Abstract Fischer-Tropsch synthesis (FTS) is the key step in converting syngas into clean fuels. Traditional supported catalysts for FTS are problematic because the active metal crystalline size is positively related to metal loading. Therefore, increasing active metal loading may reduce the cobalt time yield (CTY) since a high CTY is usually obtained when the Co size is 8 nm. Here, a ZIF-67 (Zeolitic imidazolate framework-67) with a MOF (Metal organic framework) structure is used as a precursor to prepare the Co@C catalyst with not only high cobalt loading (55.6 wt%) but also with a small cobalt crystal size (as small as 8.6 nm).
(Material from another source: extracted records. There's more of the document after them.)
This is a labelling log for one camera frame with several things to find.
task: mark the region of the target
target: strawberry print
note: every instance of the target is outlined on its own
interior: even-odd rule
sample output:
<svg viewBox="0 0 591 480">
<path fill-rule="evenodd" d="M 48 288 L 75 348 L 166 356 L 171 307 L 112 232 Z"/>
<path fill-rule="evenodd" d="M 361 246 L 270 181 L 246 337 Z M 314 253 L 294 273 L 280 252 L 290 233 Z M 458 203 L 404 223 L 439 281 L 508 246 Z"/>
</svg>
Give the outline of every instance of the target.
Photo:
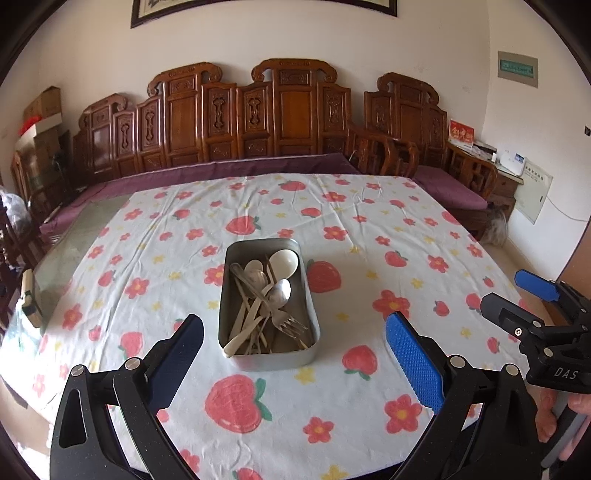
<svg viewBox="0 0 591 480">
<path fill-rule="evenodd" d="M 82 320 L 82 312 L 80 311 L 80 304 L 77 303 L 71 309 L 64 313 L 64 321 L 61 327 L 65 330 L 73 330 L 74 327 Z"/>
<path fill-rule="evenodd" d="M 199 457 L 197 455 L 191 455 L 191 452 L 189 452 L 186 448 L 181 450 L 179 453 L 189 468 L 194 473 L 199 473 Z"/>
<path fill-rule="evenodd" d="M 312 293 L 327 293 L 341 286 L 339 271 L 331 263 L 310 260 L 306 268 L 308 285 Z"/>
<path fill-rule="evenodd" d="M 404 258 L 398 251 L 386 252 L 386 263 L 391 267 L 406 267 L 408 258 Z"/>
<path fill-rule="evenodd" d="M 386 247 L 390 246 L 390 239 L 384 236 L 377 236 L 375 241 L 377 241 L 377 243 L 379 243 L 380 245 L 385 245 Z"/>
<path fill-rule="evenodd" d="M 449 315 L 449 308 L 444 301 L 436 300 L 435 308 L 433 309 L 440 317 L 447 317 Z"/>
<path fill-rule="evenodd" d="M 429 255 L 427 258 L 429 260 L 429 267 L 431 267 L 433 270 L 445 273 L 449 268 L 449 265 L 447 265 L 443 257 L 433 257 L 432 255 Z"/>
<path fill-rule="evenodd" d="M 140 332 L 127 332 L 121 335 L 119 350 L 122 350 L 126 358 L 138 356 L 144 346 L 144 336 Z"/>
<path fill-rule="evenodd" d="M 400 311 L 407 319 L 410 318 L 410 302 L 404 297 L 397 297 L 391 290 L 382 290 L 381 298 L 372 303 L 372 307 L 380 312 L 384 320 L 393 312 Z"/>
<path fill-rule="evenodd" d="M 370 347 L 359 345 L 345 353 L 343 366 L 346 374 L 359 374 L 361 378 L 369 381 L 378 369 L 378 359 Z"/>
<path fill-rule="evenodd" d="M 386 424 L 388 433 L 398 433 L 402 430 L 415 432 L 418 429 L 418 416 L 423 411 L 420 403 L 413 403 L 407 394 L 386 403 L 384 412 L 390 417 Z"/>
<path fill-rule="evenodd" d="M 327 226 L 324 228 L 324 238 L 327 240 L 338 240 L 342 242 L 347 236 L 347 230 L 342 230 L 338 226 Z"/>
<path fill-rule="evenodd" d="M 137 295 L 144 295 L 149 284 L 150 281 L 147 278 L 142 280 L 141 278 L 136 277 L 131 281 L 124 292 L 130 300 L 133 300 Z"/>
<path fill-rule="evenodd" d="M 217 381 L 205 399 L 205 413 L 220 427 L 235 433 L 253 432 L 261 420 L 272 421 L 271 412 L 261 402 L 267 382 L 256 383 L 245 375 Z"/>
<path fill-rule="evenodd" d="M 277 232 L 277 235 L 279 235 L 279 238 L 291 238 L 291 236 L 294 234 L 293 230 L 290 230 L 288 228 L 282 228 L 281 230 L 279 230 Z"/>
<path fill-rule="evenodd" d="M 217 287 L 221 287 L 223 283 L 223 264 L 215 267 L 208 268 L 205 271 L 205 283 L 207 285 L 214 284 Z"/>
<path fill-rule="evenodd" d="M 201 254 L 204 257 L 209 257 L 211 255 L 215 255 L 216 253 L 217 253 L 217 247 L 214 247 L 213 245 L 208 245 L 203 250 L 201 250 Z"/>
<path fill-rule="evenodd" d="M 318 417 L 312 417 L 303 430 L 308 436 L 309 443 L 328 443 L 330 441 L 330 432 L 334 427 L 335 424 L 331 421 L 322 421 Z"/>
<path fill-rule="evenodd" d="M 306 185 L 300 181 L 287 181 L 285 183 L 280 183 L 279 186 L 281 187 L 281 190 L 287 192 L 299 192 L 300 190 L 306 189 Z"/>
<path fill-rule="evenodd" d="M 135 220 L 137 217 L 139 217 L 143 212 L 139 209 L 136 208 L 135 210 L 132 210 L 131 212 L 127 212 L 125 214 L 125 218 L 124 221 L 126 222 L 127 220 Z"/>
<path fill-rule="evenodd" d="M 470 244 L 470 246 L 467 247 L 466 250 L 468 250 L 473 257 L 482 258 L 482 250 L 480 250 L 480 248 L 478 248 L 476 245 Z"/>
<path fill-rule="evenodd" d="M 202 228 L 193 228 L 189 230 L 186 237 L 189 240 L 195 240 L 196 238 L 201 238 L 203 236 L 203 229 Z"/>
<path fill-rule="evenodd" d="M 260 230 L 261 226 L 258 224 L 258 217 L 251 217 L 249 215 L 237 217 L 226 225 L 226 230 L 235 235 L 250 235 L 256 230 Z"/>
<path fill-rule="evenodd" d="M 103 251 L 105 250 L 105 247 L 103 247 L 103 245 L 99 245 L 98 247 L 94 247 L 92 249 L 92 251 L 88 254 L 88 258 L 96 258 L 98 257 Z"/>
<path fill-rule="evenodd" d="M 329 202 L 344 202 L 347 199 L 345 195 L 341 195 L 340 193 L 336 192 L 325 193 L 322 198 L 328 200 Z"/>
<path fill-rule="evenodd" d="M 316 218 L 316 217 L 319 217 L 320 215 L 322 215 L 322 212 L 320 210 L 318 210 L 318 208 L 314 208 L 314 207 L 304 208 L 300 213 L 305 217 L 312 217 L 312 218 Z"/>
<path fill-rule="evenodd" d="M 189 216 L 189 213 L 191 213 L 191 211 L 184 208 L 174 212 L 173 217 L 175 217 L 177 220 L 182 220 L 183 218 L 187 218 Z"/>
<path fill-rule="evenodd" d="M 113 275 L 115 270 L 109 270 L 108 272 L 103 273 L 98 281 L 99 286 L 101 287 L 108 287 L 111 282 L 113 281 Z"/>
</svg>

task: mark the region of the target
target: screw
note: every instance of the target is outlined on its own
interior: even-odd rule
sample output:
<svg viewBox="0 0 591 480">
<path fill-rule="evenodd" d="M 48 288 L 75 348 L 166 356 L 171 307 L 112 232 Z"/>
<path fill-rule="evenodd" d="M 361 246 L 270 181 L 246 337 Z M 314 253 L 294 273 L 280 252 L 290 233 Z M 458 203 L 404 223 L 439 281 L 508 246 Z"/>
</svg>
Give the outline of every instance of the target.
<svg viewBox="0 0 591 480">
<path fill-rule="evenodd" d="M 79 377 L 80 375 L 82 375 L 82 372 L 84 371 L 84 365 L 76 365 L 71 373 L 73 377 Z"/>
<path fill-rule="evenodd" d="M 513 377 L 516 377 L 517 375 L 519 375 L 519 368 L 517 368 L 515 365 L 513 364 L 509 364 L 505 367 L 505 370 L 507 370 L 507 373 L 509 375 L 513 375 Z"/>
<path fill-rule="evenodd" d="M 449 362 L 451 363 L 451 365 L 453 367 L 456 367 L 456 368 L 464 368 L 466 366 L 466 361 L 461 356 L 457 356 L 457 355 L 454 355 L 453 357 L 451 357 L 449 359 Z"/>
<path fill-rule="evenodd" d="M 139 360 L 139 358 L 130 358 L 129 360 L 127 360 L 125 362 L 125 369 L 127 370 L 135 370 L 136 368 L 139 367 L 139 364 L 141 363 L 141 361 Z"/>
</svg>

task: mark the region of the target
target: carved wooden backrest
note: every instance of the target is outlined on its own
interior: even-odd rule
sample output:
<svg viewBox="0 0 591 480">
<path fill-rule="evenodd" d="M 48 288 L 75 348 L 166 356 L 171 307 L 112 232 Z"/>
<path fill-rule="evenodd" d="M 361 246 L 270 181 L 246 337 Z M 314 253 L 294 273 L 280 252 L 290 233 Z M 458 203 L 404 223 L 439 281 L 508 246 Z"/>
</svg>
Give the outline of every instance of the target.
<svg viewBox="0 0 591 480">
<path fill-rule="evenodd" d="M 439 167 L 446 142 L 447 113 L 426 82 L 390 72 L 377 92 L 365 92 L 365 125 L 417 144 L 420 163 Z"/>
</svg>

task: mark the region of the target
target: wall sign
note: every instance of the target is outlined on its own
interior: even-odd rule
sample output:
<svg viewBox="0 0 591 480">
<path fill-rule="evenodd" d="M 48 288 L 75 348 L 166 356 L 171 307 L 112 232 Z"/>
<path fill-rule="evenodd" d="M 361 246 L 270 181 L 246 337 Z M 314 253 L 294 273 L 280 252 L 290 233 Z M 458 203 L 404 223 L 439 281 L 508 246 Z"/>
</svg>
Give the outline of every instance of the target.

Core-shell Co@C@SiO2-X catalysts with different SiO2 shell thicknesses were successfully prepared by coating different amounts of TEOS on the outer surface of Co@C to modify product selectivity. Compared with 40 wt% Co/SiO2 catalyst, core-shell Co@C@SiO2-X catalysts exhibited improved FTS performance. Furthermore, different gaseous hourly space velocities (GHSVs) were used to obtain CO conversion at similar levels to compare CTY and the turnover frequency (TOF). Among the catalysts, the Co@C@SiO2-1 catalyst, with its better mass transfer ability and suitable hydrophilic property, presented the highest TOF (9.75 × 10−3 s−1) and lowest CH4 selectivity (9.75%). In addition, heavy hydrocarbons were effectively suppressed with the increase in shell thickness due to the increased mass transfer resistance.